Work item
Search each line below for the word "pixel" and list those that contain it.

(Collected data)
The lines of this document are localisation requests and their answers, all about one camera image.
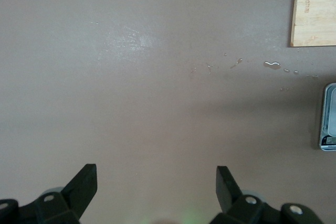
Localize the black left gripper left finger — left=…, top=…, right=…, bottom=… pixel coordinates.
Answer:
left=35, top=163, right=98, bottom=224

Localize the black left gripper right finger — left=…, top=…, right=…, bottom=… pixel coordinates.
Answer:
left=216, top=165, right=284, bottom=224

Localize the silver digital kitchen scale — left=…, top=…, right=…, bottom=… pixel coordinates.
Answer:
left=319, top=82, right=336, bottom=152

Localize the wooden cutting board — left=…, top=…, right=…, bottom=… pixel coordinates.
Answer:
left=290, top=0, right=336, bottom=48

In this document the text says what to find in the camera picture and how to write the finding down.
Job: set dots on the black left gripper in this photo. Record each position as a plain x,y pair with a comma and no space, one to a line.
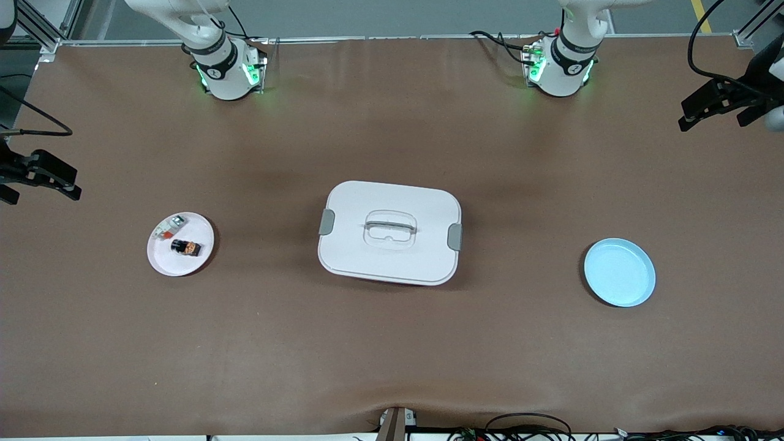
751,90

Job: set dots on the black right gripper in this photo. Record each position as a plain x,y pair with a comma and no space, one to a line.
12,169

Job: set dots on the small dark snack packet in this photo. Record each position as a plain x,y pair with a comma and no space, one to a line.
187,247

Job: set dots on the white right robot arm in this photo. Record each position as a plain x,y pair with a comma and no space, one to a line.
223,67

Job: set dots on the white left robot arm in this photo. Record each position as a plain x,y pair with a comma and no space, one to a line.
566,67

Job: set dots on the small white red packet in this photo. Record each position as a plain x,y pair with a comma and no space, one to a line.
169,227

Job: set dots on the pale pink round plate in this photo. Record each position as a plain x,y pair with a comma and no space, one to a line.
190,266

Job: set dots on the light blue round plate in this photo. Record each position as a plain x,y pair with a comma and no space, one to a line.
620,272

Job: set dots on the white lidded storage box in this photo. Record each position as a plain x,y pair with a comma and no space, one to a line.
392,245

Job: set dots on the aluminium table frame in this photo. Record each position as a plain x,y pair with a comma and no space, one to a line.
398,38

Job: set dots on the brown camera mount post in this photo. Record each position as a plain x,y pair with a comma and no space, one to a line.
395,425

Answer box
Localize the black left gripper left finger — left=…, top=…, right=…, bottom=… pixel coordinates.
Localize the black left gripper right finger — left=…, top=…, right=…, bottom=… pixel coordinates.
Localize the silver digital kitchen scale — left=…, top=…, right=…, bottom=… pixel coordinates.
Localize the wooden cutting board — left=…, top=…, right=…, bottom=… pixel coordinates.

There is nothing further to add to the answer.